#### EXERCISE DIRECTIONS:
Would you return exactly the lines from the top of the data below through the one containing "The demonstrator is", leaving out the pictures?

#### EXERCISE DATA:
────

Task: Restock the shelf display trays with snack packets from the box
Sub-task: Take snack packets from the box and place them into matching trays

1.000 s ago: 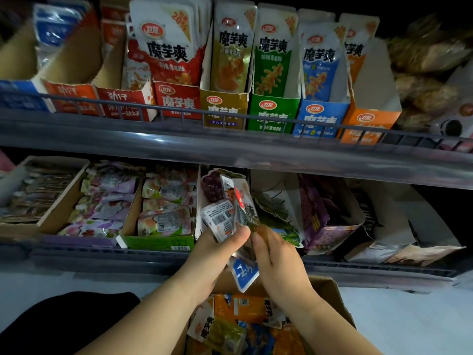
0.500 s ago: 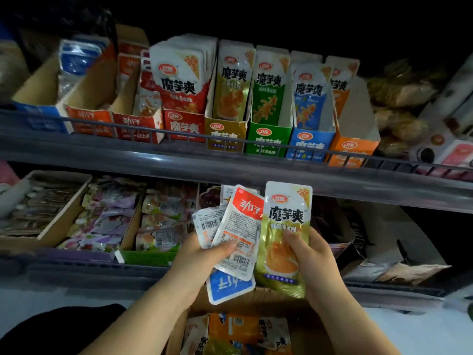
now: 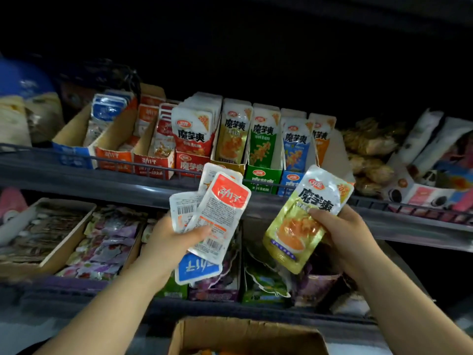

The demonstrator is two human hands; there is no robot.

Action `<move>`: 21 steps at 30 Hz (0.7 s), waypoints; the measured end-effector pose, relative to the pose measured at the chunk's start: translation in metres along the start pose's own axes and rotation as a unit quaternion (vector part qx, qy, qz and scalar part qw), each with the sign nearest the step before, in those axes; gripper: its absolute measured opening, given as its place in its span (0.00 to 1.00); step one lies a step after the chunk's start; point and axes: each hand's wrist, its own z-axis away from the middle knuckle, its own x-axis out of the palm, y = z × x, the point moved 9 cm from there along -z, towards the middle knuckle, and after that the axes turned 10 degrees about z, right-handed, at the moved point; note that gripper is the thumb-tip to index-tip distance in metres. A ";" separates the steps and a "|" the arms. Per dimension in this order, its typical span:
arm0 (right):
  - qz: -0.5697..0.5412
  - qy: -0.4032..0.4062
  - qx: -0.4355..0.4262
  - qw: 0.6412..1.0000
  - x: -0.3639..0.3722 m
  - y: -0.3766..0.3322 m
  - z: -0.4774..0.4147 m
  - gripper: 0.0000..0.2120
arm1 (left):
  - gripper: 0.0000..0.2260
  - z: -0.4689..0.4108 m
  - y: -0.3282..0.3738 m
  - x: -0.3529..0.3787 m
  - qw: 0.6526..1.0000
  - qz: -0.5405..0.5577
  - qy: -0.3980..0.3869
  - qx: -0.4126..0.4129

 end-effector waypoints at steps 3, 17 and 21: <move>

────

#### ANSWER BOX:
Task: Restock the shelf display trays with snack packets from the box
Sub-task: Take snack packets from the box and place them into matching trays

1.000 s ago: 
0.500 s ago: 
now: 

The demonstrator is two human hands; there is no robot.

No further answer will be given.